The use of nuclear explosionss to destroy satellites was considered after the tests of the first conventional missile systems in the 1960s. Existing guidance technology was insufficient to ensure a strike while a nuclear blast would be sufficient if the weapon was within 1,000 km of the target. However the drawbacks of this excessive destructive radius and the potential of more extensive radiation and EMP damage meant that nuclear ASAT systems did not reach test phase. However, the US adapted the nuclear armed Nike Zeus for ASAT from 1962, codenamed Mudflap the missile was designated DM-15S and a single missile was deployed at Kwajalein, Hawaii until 1966 when the project was ended in favour of the USAF Thor ASAT which ran until 1972. The US also detonated a number of high altitude nuclear weapons in other tests, a 1.4 Mt blast at 400 km over the Pacific in 1958 did some damage to three satellites and also disrupted power transmission and communications across the Pacific. The Outer Space Treaty of 1967 banned the use of nuclear weapons in space.
Other concepts considered included manned and unmanned ASAT from orbit. A manned space vehicle would either rendezvous with a satellite and then either disable or capture it. The military use of automatic self-destruct in satellites would have made this hazardous and the concept was soon altered to a manned vehicle equipped with stand-off weapons. Unmanned orbital ASAT suffered the same problems as air-launched attacks, guidance and interception systems could not be developed sufficiently well to ensure an intercept. Other ideas along the unmanned orbital ASAT included kamikaze satellites, space mine dispensers and single-use space interceptors.
The USSR went for a kamikaze satellite approach because it would be the simplest and cheapest to implement. The designs were named Istrebitel Sputnikov (fighter satellites) and development work began in the early 1960s and the first test flights were made in 1968. The project was halted in 1972 under the terms of SALT I but the system was still deployed and testing of new versions continued up until around 1982 when the entire concept was scrapped.
The US was following a more technical space-based weapon approach. The primary area of research was for directed energy weapons, including the bizarre nuclear explosion powered laser proposal developed at LLNL in 1968. Other research was based on more conventional lasers or masers and developed to include the idea of a satellite with a fixed laser and a deployable mirror for targeting. LLNL continued to consider more edgy technology but their X-ray laser system development was cancelled in 1977. The USSR had also researched directed energy weapons, under the Fon project, from 1976 but the technical requirements needed of the high-powered gas dynamic lasers and neutral or charged particle beam systems were beyond reach.

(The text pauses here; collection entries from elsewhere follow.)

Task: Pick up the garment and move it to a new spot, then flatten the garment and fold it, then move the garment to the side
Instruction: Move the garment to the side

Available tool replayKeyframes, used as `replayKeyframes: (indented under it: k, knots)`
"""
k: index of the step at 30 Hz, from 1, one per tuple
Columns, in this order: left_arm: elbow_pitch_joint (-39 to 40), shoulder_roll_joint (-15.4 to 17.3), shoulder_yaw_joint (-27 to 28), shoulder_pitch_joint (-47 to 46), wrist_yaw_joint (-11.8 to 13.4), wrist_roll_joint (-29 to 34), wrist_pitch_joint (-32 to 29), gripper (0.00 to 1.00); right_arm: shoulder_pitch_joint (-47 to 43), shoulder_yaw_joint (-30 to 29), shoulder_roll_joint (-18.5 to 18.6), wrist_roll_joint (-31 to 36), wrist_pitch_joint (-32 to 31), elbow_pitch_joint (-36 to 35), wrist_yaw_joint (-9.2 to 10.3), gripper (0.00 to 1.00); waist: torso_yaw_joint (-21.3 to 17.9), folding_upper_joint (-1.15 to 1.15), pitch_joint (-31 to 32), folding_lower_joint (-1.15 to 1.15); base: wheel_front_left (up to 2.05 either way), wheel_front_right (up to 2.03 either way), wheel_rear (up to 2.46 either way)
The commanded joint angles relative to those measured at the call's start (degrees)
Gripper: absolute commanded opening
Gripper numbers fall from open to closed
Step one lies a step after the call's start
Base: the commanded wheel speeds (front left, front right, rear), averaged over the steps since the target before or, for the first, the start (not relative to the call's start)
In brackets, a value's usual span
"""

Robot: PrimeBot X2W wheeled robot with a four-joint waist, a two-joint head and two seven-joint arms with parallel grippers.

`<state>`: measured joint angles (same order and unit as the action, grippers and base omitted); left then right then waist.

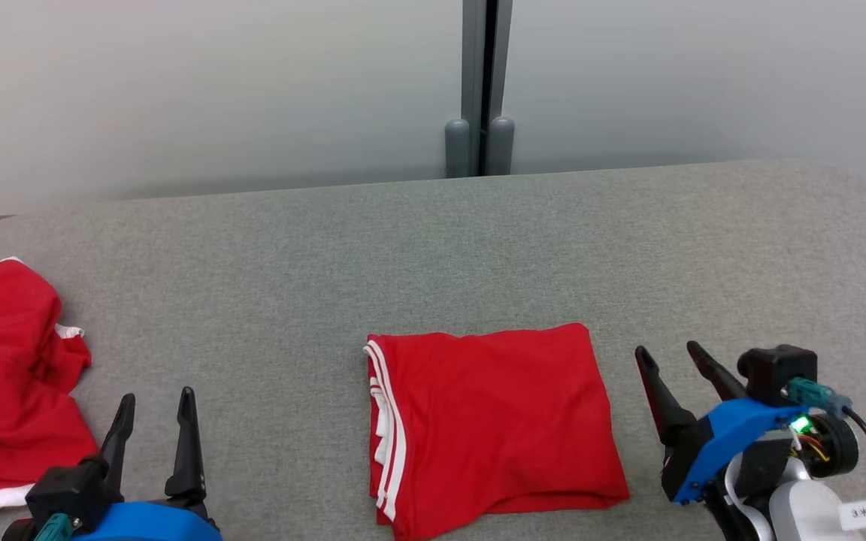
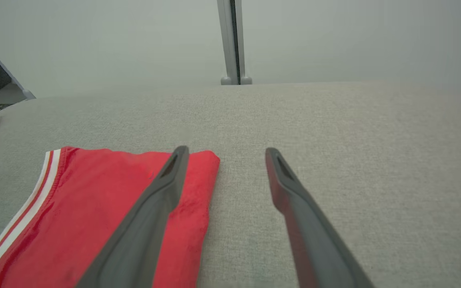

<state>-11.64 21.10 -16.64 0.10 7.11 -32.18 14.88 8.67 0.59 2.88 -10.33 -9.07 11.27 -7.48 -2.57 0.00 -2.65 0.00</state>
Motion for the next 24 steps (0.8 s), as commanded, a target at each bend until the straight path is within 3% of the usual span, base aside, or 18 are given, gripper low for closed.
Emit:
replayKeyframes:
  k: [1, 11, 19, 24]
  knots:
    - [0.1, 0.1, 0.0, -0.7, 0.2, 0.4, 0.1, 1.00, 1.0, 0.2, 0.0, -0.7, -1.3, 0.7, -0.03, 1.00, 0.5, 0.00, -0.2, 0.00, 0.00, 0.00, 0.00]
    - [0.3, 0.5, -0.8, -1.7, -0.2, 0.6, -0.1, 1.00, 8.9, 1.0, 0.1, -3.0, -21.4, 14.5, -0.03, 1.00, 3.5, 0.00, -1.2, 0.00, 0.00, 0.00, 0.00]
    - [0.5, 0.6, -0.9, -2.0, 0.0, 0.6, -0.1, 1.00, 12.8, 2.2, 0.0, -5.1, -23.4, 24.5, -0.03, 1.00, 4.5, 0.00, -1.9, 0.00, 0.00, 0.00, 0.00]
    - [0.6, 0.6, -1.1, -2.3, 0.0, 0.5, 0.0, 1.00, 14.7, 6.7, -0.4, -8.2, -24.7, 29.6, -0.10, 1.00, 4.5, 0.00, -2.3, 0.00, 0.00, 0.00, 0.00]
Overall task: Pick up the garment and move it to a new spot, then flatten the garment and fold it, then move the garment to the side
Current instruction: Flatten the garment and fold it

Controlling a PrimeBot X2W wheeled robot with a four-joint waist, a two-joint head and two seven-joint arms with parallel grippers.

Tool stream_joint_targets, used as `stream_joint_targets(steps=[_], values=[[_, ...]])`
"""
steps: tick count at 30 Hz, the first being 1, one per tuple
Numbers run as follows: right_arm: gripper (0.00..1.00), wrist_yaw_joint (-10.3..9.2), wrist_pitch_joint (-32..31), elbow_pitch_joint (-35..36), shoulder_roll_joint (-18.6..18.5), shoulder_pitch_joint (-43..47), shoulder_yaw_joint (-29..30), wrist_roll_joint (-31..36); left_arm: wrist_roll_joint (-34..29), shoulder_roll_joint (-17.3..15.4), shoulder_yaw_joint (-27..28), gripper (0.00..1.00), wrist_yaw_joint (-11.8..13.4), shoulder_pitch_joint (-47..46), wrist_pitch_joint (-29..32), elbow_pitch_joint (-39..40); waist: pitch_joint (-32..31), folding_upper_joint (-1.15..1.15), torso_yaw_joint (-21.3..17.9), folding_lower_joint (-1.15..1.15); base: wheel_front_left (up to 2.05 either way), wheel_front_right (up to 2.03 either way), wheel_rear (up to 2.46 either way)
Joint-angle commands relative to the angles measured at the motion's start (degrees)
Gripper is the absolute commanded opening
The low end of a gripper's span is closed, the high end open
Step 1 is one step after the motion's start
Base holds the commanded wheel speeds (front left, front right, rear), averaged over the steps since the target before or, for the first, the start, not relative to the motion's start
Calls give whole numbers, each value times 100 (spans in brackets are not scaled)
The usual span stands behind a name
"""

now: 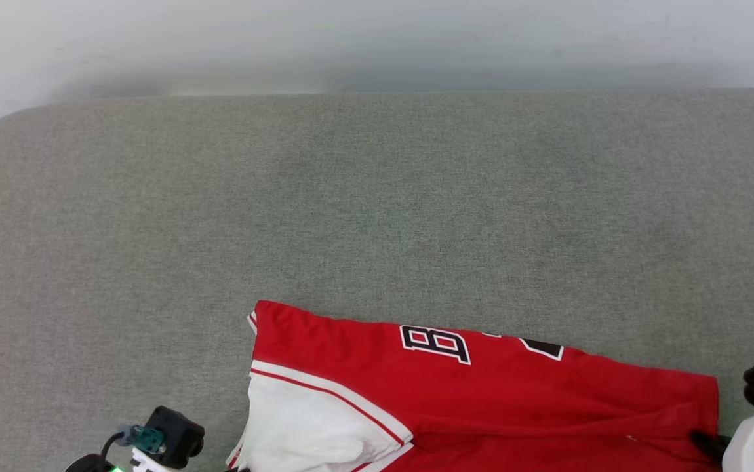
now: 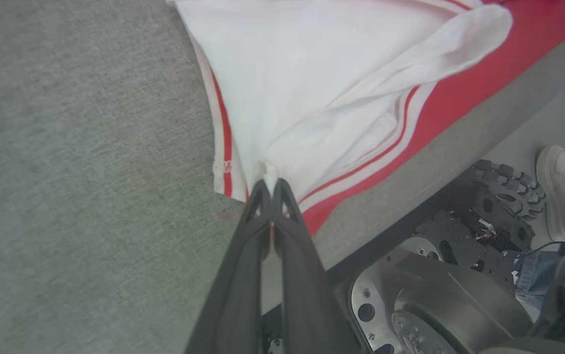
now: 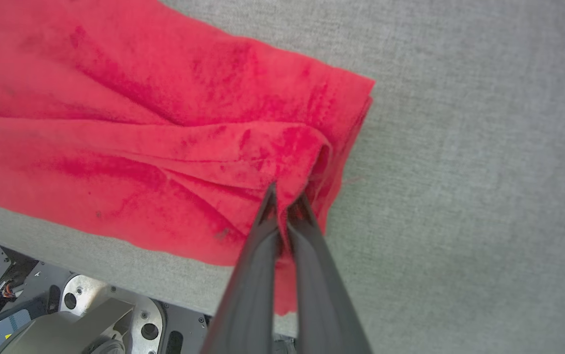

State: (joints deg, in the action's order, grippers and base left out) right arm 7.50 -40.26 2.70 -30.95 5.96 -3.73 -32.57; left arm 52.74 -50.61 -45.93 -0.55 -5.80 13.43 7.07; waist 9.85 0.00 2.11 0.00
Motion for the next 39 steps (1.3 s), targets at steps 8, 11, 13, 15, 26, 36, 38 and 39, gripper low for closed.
stream_joint_targets(steps=[8,11,13,15,26,36,38,39], values=[[100,-2,374,-352,-175,-91,-466,-31,-251,262,-189,100,-117,-134,-112,-443,-138,0,-63,0,0,0,0],[100,-2,468,-301,-202,-144,-519,-86,-308,353,-187,100,-113,-166,-237,-571,-235,0,-89,0,0,0,0],[100,-2,504,-149,-255,-165,-441,-139,-360,404,-134,100,-102,-190,-412,-619,-347,0,-100,0,0,0,0],[100,-2,477,-3,-217,-169,-321,-224,-349,451,-55,100,-83,-223,-569,-563,-424,0,-101,0,0,0,0],[100,-2,-124,947,781,8,979,-167,-458,814,994,100,530,-146,-2560,-456,-578,0,-42,0,0,0,0],[100,-2,-548,788,2143,262,2218,470,-2173,2339,3201,100,818,524,-2859,256,-455,0,118,0,0,0,0],[100,-2,-604,711,2290,262,2354,563,-2479,2685,3550,100,691,735,-2860,278,-434,0,135,0,0,0,0],[100,-2,-619,674,2344,257,2417,591,-2607,2833,3715,100,596,833,-2859,271,-419,0,145,0,0,0,0]])
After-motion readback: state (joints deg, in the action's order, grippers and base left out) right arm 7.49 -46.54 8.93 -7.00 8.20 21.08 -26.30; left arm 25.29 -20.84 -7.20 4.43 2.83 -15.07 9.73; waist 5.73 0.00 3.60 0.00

The Strategic Defense Initiative gave the US and Russian ASAT programs a major boost, ASAT projects were adapted for ABM use and the reverse was also true. The initial US plan was to use the already developed MHV as the basis for a space based constellation of around 40 platforms deploying up to 1,500 of the kinetic interceptors. By 1988 the US project had evolved into an extended four stage development. The initial stage would consist of many single kinetic interceptors (KE ASAT), dubbed "brilliant pebbles", and their associated tracking system. The next stage would deploy the larger platforms and the following phases would include the laser and charged particle beam weapons that would be developed by that time from existing projects such as MIRACL. The first stage was intended to be completed by 2000 at a cost of around $125 billion.
However, research in the US and Russia was proving that the requirements were, with available technology, close to impossible. Nonetheless, the strategic implications of a possible unforeseen breakthrough in technology forced the USSR to initiate massive spending on research in the 12th Five Year Plan, drawing all the various parts of the project together under the control of GUKOS and matching the US proposed deployment date of 2000.
Both countires began to reduce expenditure from 1989 and the USSR unilaterally discontinued all SDI research in 1992. The US greatly reduced expenditure under the Clinton administration but this has been somewhat reversed by George W. Bush.